*Exercise details*:
Lines below containing the word "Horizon" should be copied out.

*Dataset entries*:
Start of Block

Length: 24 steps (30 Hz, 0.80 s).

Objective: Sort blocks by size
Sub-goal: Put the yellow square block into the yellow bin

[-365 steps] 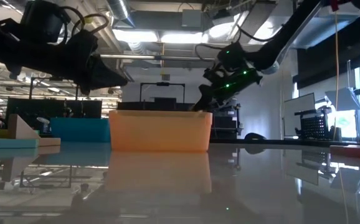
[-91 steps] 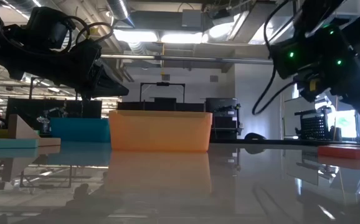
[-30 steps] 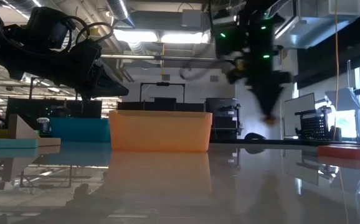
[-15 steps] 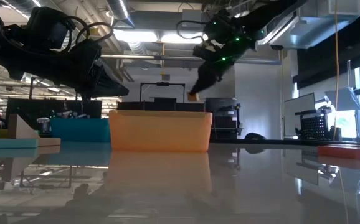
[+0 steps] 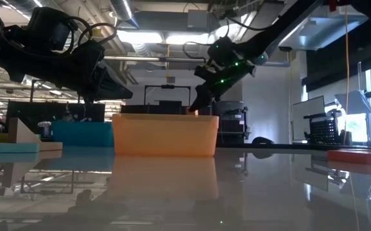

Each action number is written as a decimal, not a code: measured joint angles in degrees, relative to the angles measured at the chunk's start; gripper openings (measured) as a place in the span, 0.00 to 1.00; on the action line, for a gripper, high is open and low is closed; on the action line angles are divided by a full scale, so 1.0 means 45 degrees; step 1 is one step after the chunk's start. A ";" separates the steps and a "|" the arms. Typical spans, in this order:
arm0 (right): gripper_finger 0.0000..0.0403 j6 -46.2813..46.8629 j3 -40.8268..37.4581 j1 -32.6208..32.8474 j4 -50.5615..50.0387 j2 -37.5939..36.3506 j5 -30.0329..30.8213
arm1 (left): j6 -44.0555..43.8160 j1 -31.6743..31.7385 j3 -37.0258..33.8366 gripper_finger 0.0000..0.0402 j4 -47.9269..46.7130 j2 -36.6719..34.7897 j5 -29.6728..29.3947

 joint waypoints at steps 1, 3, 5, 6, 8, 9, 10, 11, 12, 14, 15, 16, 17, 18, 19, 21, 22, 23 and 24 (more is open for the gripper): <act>0.34 0.0004 0.0000 0.0000 0.0017 0.0047 0.0000 | 0.0002 -0.0001 0.0000 0.01 0.0000 -0.0002 -0.0001; 0.34 0.0012 -0.0010 0.0005 -0.0058 0.0054 0.0005 | 0.0096 -0.0001 0.0000 0.01 0.0000 -0.0003 -0.0001; 0.34 0.0013 -0.0010 0.0005 0.0043 0.0054 0.0005 | 0.0245 -0.0004 0.0000 0.01 0.0000 -0.0001 -0.0001; 0.34 0.0015 -0.0010 0.0005 0.0070 0.0054 0.0003 | 0.0279 -0.0005 0.0000 0.01 0.0007 -0.0001 -0.0001; 0.34 0.0018 -0.0010 0.0005 0.0073 0.0054 0.0005 | 0.0277 -0.0003 0.0000 0.01 0.0005 0.0001 -0.0001; 0.34 0.0018 -0.0010 0.0005 0.0073 0.0054 0.0005 | 0.0277 0.0000 0.0000 0.01 0.0008 -0.0002 -0.0001; 0.35 0.0018 -0.0010 0.0005 0.0042 0.0054 0.0005 | 0.0275 -0.0001 0.0000 0.01 0.0006 0.0000 -0.0001; 0.36 0.0018 -0.0010 0.0005 -0.0009 0.0054 0.0008 | 0.0272 -0.0001 0.0000 0.01 0.0005 0.0001 -0.0001; 0.38 0.0016 -0.0010 0.0013 -0.0051 0.0054 0.0018 | 0.0272 -0.0005 0.0000 0.01 0.0006 0.0001 -0.0001; 0.43 0.0017 -0.0010 0.0024 -0.0061 0.0050 0.0058 | 0.0267 -0.0003 0.0000 0.01 0.0007 0.0000 -0.0001; 0.47 0.0014 -0.0010 0.0024 -0.0066 0.0024 0.0059 | 0.0267 0.0000 0.0000 0.01 0.0010 -0.0004 -0.0001; 0.50 0.0015 -0.0010 0.0024 -0.0127 -0.0033 0.0071 | 0.0263 0.0000 0.0000 0.01 0.0010 0.0001 -0.0001; 0.53 0.0013 -0.0005 0.0024 -0.0272 -0.0119 0.0096 | 0.0251 -0.0003 0.0000 0.01 0.0006 0.0001 -0.0001; 0.57 0.0000 0.0101 0.0024 -0.0664 -0.0252 0.0102 | 0.0227 -0.0002 0.0000 0.01 0.0005 0.0001 -0.0001; 0.60 -0.0005 0.0249 0.0024 -0.1194 -0.0419 0.0105 | 0.0205 -0.0005 0.0000 0.01 0.0005 0.0001 0.0001; 0.65 -0.0014 0.0601 0.0134 -0.2641 -0.0926 0.0110 | 0.0180 -0.0001 0.0000 0.01 0.0005 0.0001 -0.0001; 0.67 -0.0036 0.0824 0.0204 -0.3438 -0.1197 0.0132 | 0.0179 -0.0005 0.0000 0.01 0.0000 0.0001 -0.0001; 0.69 -0.0083 0.1038 0.0315 -0.4352 -0.1547 0.0136 | 0.0165 -0.0010 0.0000 0.01 0.0000 -0.0004 -0.0001; 0.70 -0.0140 0.1252 0.0478 -0.5434 -0.1894 0.0148 | 0.0143 -0.0010 0.0000 0.01 0.0000 0.0001 -0.0001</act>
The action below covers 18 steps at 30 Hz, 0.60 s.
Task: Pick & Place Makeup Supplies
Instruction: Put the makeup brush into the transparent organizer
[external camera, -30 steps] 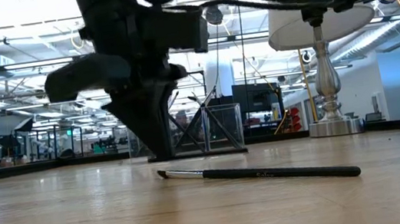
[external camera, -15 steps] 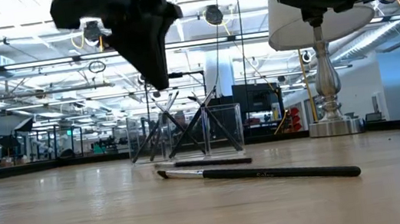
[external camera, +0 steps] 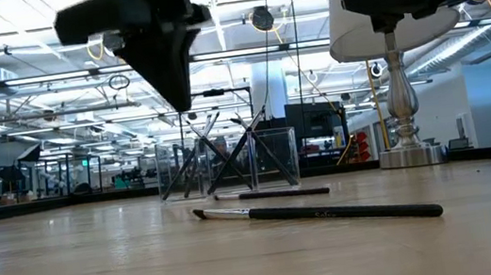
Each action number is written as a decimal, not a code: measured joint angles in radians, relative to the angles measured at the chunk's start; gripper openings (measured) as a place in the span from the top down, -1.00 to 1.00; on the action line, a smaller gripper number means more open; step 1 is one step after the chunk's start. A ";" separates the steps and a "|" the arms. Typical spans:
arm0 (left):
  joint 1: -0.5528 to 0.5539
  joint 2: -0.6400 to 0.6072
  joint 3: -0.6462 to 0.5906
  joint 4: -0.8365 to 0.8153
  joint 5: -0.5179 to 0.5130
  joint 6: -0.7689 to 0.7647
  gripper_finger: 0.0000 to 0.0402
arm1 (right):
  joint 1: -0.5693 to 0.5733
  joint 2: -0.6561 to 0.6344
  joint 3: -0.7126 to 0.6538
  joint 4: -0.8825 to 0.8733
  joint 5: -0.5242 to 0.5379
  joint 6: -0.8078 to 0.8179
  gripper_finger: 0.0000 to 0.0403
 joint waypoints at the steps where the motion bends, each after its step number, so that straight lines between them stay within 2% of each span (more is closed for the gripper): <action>1: -0.005 -0.010 -0.001 -0.018 -0.047 -0.022 0.91 | 0.000 0.000 0.000 -0.006 0.000 0.004 1.00; 5: -0.046 -0.110 -0.020 -0.017 -0.241 -0.110 0.97 | 0.000 0.000 0.000 -0.031 0.000 0.026 1.00; 8: -0.081 -0.229 -0.111 0.123 -0.266 -0.125 0.95 | 0.000 0.000 0.000 -0.054 0.000 0.041 1.00; 14: -0.159 -0.459 -0.483 0.505 -0.300 -0.148 0.96 | 0.032 0.003 0.019 -0.105 -0.004 0.113 1.00; 18: -0.189 -0.566 -0.751 0.821 -0.294 -0.128 0.98 | 0.095 0.061 0.070 -0.187 0.002 0.159 1.00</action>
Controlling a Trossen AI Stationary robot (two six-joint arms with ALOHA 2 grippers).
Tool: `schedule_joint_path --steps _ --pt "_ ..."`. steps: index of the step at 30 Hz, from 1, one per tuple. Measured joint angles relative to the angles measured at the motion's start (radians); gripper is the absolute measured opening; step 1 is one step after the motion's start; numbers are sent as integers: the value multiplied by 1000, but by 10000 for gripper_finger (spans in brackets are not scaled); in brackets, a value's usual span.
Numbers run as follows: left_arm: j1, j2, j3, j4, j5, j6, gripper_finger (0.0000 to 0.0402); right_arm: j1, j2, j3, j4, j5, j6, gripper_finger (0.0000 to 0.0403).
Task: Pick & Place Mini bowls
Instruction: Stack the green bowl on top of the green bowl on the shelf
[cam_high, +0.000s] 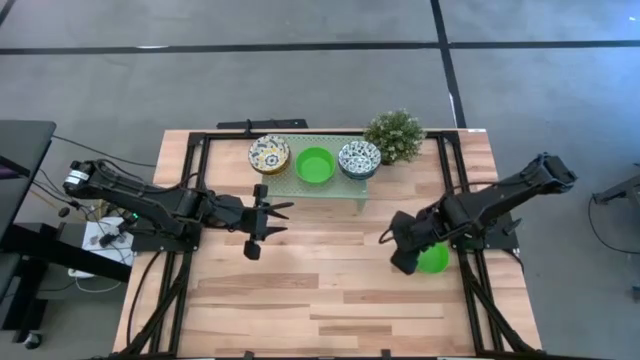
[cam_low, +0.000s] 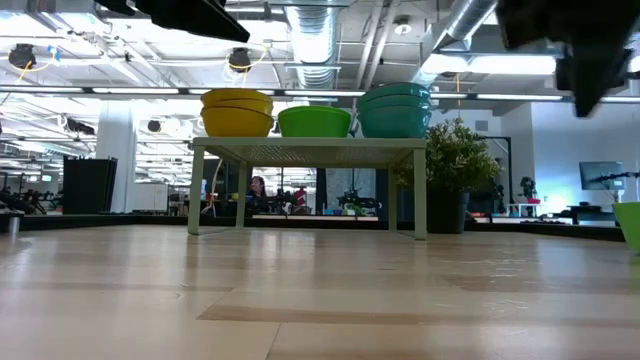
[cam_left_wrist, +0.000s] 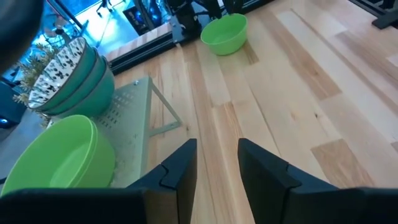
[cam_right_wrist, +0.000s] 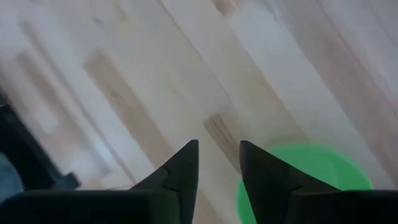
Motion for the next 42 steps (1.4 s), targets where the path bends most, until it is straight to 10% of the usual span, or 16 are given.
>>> schedule_joint_path --steps 27,42 --pt "0 0 0 17 0 0 117 183 0 -335 244 0 363 175" --pt "0 0 0 30 0 0 117 167 0 -330 341 -49 259 18"
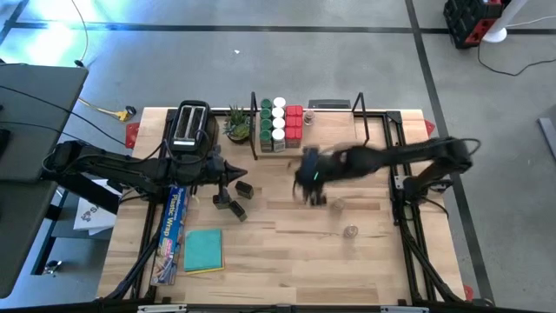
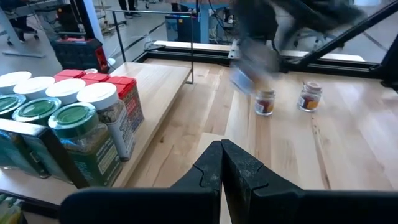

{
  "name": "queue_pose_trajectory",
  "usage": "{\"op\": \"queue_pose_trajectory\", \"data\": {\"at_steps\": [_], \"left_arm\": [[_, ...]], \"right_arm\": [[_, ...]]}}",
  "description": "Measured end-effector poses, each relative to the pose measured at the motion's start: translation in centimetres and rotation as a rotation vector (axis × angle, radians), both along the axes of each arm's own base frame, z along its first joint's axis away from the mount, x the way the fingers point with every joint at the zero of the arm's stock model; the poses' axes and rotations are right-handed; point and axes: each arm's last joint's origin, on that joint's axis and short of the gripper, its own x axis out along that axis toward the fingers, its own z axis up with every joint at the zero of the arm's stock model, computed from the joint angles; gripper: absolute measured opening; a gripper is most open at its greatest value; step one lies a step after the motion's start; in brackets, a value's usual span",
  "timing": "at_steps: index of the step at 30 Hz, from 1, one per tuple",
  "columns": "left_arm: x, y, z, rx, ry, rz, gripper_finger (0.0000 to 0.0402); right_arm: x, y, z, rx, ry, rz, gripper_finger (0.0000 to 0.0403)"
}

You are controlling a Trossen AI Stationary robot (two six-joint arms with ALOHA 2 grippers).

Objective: Shelf spices
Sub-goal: Put the bottom left brown seasoning bottle on the shelf aligned with the other brown seasoning bottle

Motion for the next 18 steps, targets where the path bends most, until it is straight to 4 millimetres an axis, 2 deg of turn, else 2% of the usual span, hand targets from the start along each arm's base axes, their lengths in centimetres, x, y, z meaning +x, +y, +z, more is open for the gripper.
{"op": "queue_pose_trajectory", "data": {"at_steps": [3, 5, 7, 10, 14, 18], "left_arm": [[0.0, -0.2, 0.0, 0.000, 0.000, -0.013, 0.0000], [0.0, -0.4, 0.0, 0.000, -0.001, -0.020, 0.0000], [0.0, -0.5, 0.0, 0.000, 0.000, -0.028, 0.0000], [0.0, -0.7, 0.0, 0.000, -0.001, -0.036, 0.0000], [0.0, -0.8, 0.0, 0.003, -0.003, -0.032, 0.0000], [0.0, -0.7, 0.0, 0.009, -0.004, -0.013, 0.0000]], "right_arm": [[-2.2, -4.1, 2.5, -0.006, -0.057, -0.136, 0.0160], [-3.6, -6.9, 2.8, 0.014, -0.106, -0.239, 0.0160], [-4.8, -9.5, 1.6, 0.063, -0.123, -0.343, 0.0160], [-6.1, -12.6, -1.8, 0.114, -0.149, -0.467, 0.0160], [-6.6, -15.4, -5.1, 0.128, -0.253, -0.577, 0.0160], [-6.5, -17.5, -6.5, 0.142, -0.319, -0.654, 0.0160]]}}
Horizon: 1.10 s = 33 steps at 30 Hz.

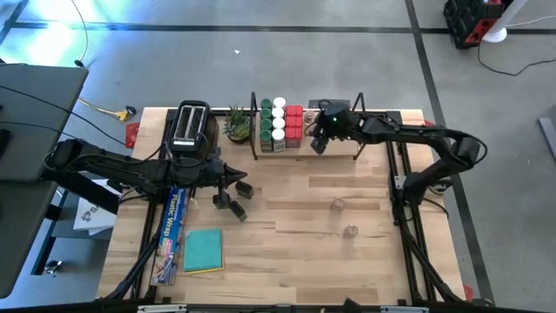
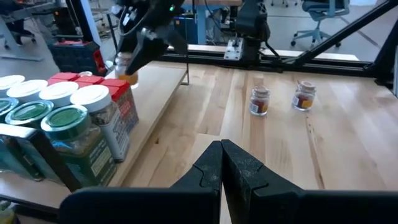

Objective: Shelf spices
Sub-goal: Put the bottom left brown seasoning bottle on the shelf aligned with the other brown seasoning bottle

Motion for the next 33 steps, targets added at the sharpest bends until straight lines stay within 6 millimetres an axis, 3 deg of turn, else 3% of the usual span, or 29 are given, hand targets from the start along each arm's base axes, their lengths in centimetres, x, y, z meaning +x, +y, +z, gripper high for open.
{"op": "queue_pose_trajectory", "data": {"at_steps": [10, 19, 33], "left_arm": [[0.0, 0.0, 0.1, -0.001, -0.006, 0.001, 0.0000], [0.0, 0.0, 0.1, -0.001, -0.013, 0.000, 0.0000], [0.0, 0.0, 0.2, -0.002, -0.019, 0.000, 0.0000]], "right_arm": [[1.6, -2.4, -2.7, 0.051, 0.037, -0.034, 0.0188], [1.9, -3.0, -2.2, -0.017, -0.004, -0.066, 0.0193], [1.8, -3.1, -2.2, 0.013, -0.022, -0.086, 0.0197]]}}
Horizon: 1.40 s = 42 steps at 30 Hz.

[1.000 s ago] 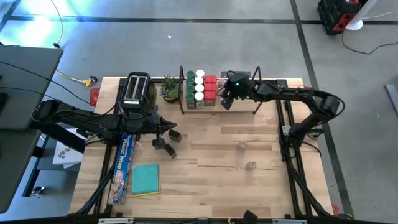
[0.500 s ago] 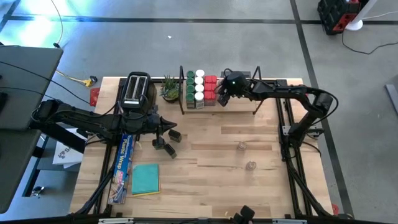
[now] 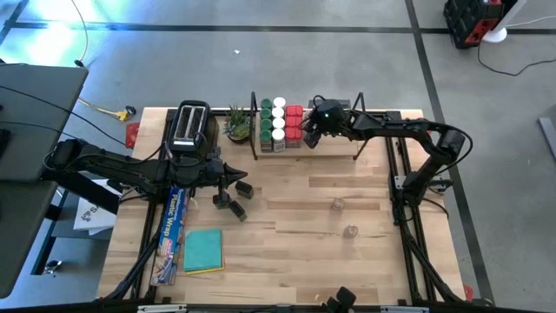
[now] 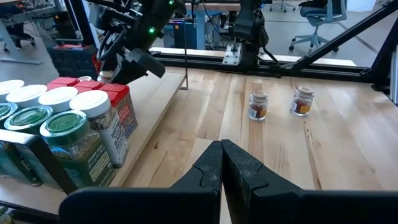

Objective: Shelf spices
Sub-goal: Put the bottom left brown seasoning bottle on the shelf aligned with the other brown seasoning bottle

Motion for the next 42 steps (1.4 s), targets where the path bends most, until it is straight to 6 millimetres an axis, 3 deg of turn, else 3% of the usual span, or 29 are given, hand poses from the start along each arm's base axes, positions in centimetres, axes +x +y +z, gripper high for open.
{"op": "queue_pose_trajectory", "data": {"at_steps": [11, 18, 23, 27, 33, 37, 42], "left_arm": [[0.0, 0.0, 0.0, 0.000, 0.000, 0.000, 0.0000], [0.0, 0.0, 0.0, 0.000, -0.002, 0.000, 0.0000], [0.0, 0.0, 0.1, 0.000, -0.007, -0.002, 0.0000], [0.0, 0.0, 0.1, 0.000, -0.008, -0.002, 0.0000], [0.0, 0.0, 0.1, 0.000, -0.007, -0.002, 0.0000], [0.0, 0.0, 0.1, 0.000, -0.008, -0.002, 0.0000], [0.0, 0.0, 0.1, -0.001, -0.007, -0.004, 0.0000]], "right_arm": [[-0.1, -0.1, 0.3, -0.056, 0.016, -0.023, 0.0260], [-1.5, 1.4, 3.5, -0.098, 0.018, -0.035, 0.0257], [-1.7, 2.7, 3.6, -0.005, 0.035, 0.056, 0.0225], [-1.2, 2.6, 1.6, 0.104, 0.074, 0.094, 0.0171], [0.0, 1.4, -1.1, 0.121, 0.074, 0.090, 0.0093], [0.3, 0.5, -1.7, 0.114, 0.038, 0.049, 0.0074], [0.1, 0.5, -1.0, 0.108, 0.017, 0.028, 0.0071]]}}
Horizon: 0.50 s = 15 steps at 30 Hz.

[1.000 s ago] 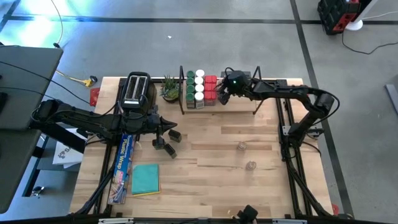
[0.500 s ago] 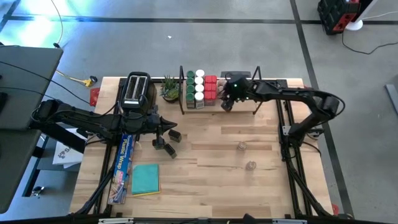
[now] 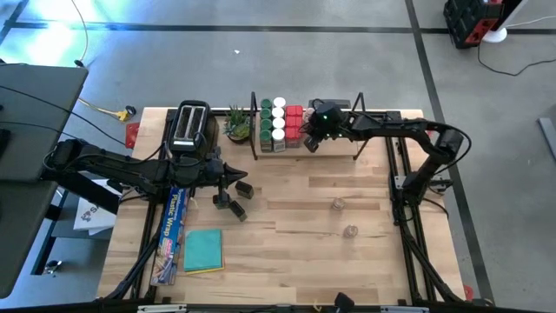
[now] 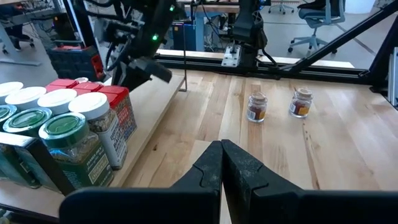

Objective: Shelf spices
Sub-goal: Put the bottom left brown seasoning bottle on the shelf aligned with the other brown seasoning bottle, then put the top brown seasoning bottle on the shelf aligned with the other brown seasoning bottles

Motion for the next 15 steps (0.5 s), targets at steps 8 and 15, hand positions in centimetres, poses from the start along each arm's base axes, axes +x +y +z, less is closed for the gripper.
{"op": "queue_pose_trajectory", "data": {"at_steps": [8, 15], "left_arm": [[0.0, 0.0, 0.0, 0.000, 0.000, 0.000, 0.0000], [0.0, 0.0, 0.0, 0.000, 0.004, -0.001, 0.0000]], "right_arm": [[-1.4, 5.5, 5.1, 0.007, -0.004, 0.131, 0.0071], [-4.0, 14.3, 9.7, 0.002, -0.018, 0.412, 0.0071]]}}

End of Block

*Task response*:
Horizon: 1.10 s = 33 steps at 30 Hz.
Horizon: 1.40 s = 42 steps at 30 Hz.
Horizon: 0.50 s = 15 steps at 30 Hz.

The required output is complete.